• [Problem to work on]
Only lines holding the word "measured" are wanted. Copy them from the listing below.

• [Dataset extract]
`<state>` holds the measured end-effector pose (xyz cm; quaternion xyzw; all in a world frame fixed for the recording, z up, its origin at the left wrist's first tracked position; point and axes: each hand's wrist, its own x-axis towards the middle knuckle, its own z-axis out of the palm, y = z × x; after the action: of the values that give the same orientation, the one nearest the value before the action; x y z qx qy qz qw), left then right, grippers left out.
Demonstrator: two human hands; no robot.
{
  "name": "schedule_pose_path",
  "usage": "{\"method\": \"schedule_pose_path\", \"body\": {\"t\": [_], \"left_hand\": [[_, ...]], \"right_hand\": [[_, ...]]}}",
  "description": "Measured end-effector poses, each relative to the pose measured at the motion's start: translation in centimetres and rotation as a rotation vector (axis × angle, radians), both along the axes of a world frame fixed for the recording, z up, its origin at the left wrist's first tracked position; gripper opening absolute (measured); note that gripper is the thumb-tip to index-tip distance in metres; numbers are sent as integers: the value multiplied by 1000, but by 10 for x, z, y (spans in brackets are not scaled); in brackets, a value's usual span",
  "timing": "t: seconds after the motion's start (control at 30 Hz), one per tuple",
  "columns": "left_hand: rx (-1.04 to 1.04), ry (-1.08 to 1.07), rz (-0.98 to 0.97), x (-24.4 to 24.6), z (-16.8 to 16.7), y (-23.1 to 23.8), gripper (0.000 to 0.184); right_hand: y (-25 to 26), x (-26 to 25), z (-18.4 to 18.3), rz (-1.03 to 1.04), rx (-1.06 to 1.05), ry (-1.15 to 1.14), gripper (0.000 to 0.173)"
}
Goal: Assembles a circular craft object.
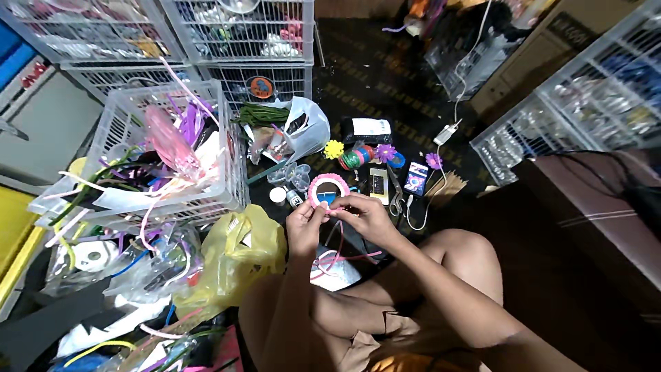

• [Response for this exercise]
`<state>` holds the measured end-effector pose (xyz cm; quaternion xyzw; all in a world frame fixed for the recording, z up, its origin at the left wrist's first tracked position; point and axes: each hand's wrist, its own x-axis towards the middle knuckle, its own z-axis out of the palm, y = z × x; after the action: of the values that give the same orientation, the one nearest the value before the action; x y z qx qy qz qw), left then right, grippers left out.
  "description": "Measured end-effector poses, each relative to the pose measured at the motion's start: translation in centimetres and rotation as a rotation vector (axis × angle, radians), both along the axes of a world frame fixed for the recording, z up, its origin at the left wrist's first tracked position; gripper opening absolute (measured); note that gripper is the thumb-tip to index-tip distance in metres; numbers are sent as integers: the value multiplied by 1000, but by 10 for x, z, y (spans in brackets are not scaled); in brackets, a value's usual span",

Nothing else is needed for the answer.